Key constraints inherited from inline classes: value classes are implicitly final, fields must be final, and you cannot synchronize on a value object. These restrictions are necessary to eliminate identity.

What's Missing: Specialized Generics

The second phase of Valhalla—specialized generics (also known as "universal generics")—is not part of this JEP. The original draft was withdrawn and sent back for rework. Specialized generics would allow generics over primitives and value types, e.g., ArrayList or ArrayList. That remains a future JEP.

Why This Matters Now

For JVM developers, this is the biggest change to Java's type system since generics in JDK 5. If you write performance-sensitive code—games, graphics, databases, analytics, HPC—you can now create safe, readable types that match the speed of hand-tuned primitive arrays. The JVM will handle the flattening and layout automatically.

But don't rush to rewrite your codebase. This is a preview, disabled by default, and only the first part.
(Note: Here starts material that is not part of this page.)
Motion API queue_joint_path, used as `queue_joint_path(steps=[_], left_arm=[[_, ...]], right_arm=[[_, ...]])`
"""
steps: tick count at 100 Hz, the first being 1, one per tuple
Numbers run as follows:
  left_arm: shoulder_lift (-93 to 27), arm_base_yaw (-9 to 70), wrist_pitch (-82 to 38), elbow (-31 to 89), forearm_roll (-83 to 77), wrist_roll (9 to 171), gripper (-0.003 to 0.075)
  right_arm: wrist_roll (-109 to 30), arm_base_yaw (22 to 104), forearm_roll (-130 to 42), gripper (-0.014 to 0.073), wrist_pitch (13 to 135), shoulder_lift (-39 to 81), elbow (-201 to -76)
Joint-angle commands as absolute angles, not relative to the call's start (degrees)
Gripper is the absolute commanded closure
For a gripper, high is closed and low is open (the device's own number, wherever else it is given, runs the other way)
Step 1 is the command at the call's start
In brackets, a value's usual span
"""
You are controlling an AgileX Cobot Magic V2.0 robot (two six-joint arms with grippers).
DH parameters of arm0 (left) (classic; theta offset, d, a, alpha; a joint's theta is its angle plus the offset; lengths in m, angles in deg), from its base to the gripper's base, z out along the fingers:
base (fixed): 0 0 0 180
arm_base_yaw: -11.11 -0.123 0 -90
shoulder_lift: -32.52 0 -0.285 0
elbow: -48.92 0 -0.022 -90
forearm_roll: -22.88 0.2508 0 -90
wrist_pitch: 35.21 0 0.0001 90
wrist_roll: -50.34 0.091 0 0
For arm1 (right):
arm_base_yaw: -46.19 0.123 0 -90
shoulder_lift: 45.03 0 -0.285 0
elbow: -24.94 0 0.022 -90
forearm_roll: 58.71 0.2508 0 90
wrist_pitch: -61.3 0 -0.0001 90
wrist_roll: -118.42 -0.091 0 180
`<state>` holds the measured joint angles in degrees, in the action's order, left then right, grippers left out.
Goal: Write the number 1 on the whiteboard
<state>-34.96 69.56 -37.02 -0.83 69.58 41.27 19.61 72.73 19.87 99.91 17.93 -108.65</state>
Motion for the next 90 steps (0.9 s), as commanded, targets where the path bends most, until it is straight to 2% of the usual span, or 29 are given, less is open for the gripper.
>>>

Expect breaking changes in future JDKs as the rest of Valhalla lands. Start experimenting with JDK 28 early-access builds to understand the semantics and performance characteristics.

Next Steps

• Download JDK 28 early-access builds from jdk.java.net.
• Enable preview features with --enable-preview.
• Try converting a small data-heavy class (like Color, Point, Complex) to a value class and benchmark.
• Read the full JEP 401 and the companion JEP 402 (Enhanced Primitive Boxing).
• Watch the JVM Language Summit talks by Frédéric Parain (heap flattening) and Dan Smith (object initialization).

Project Valhalla is finally here. After a decade of prototypes, name changes, and community skepticism, the first piece ships. The "they'll never ship it" crowd has lost that argument. Now the real work begins.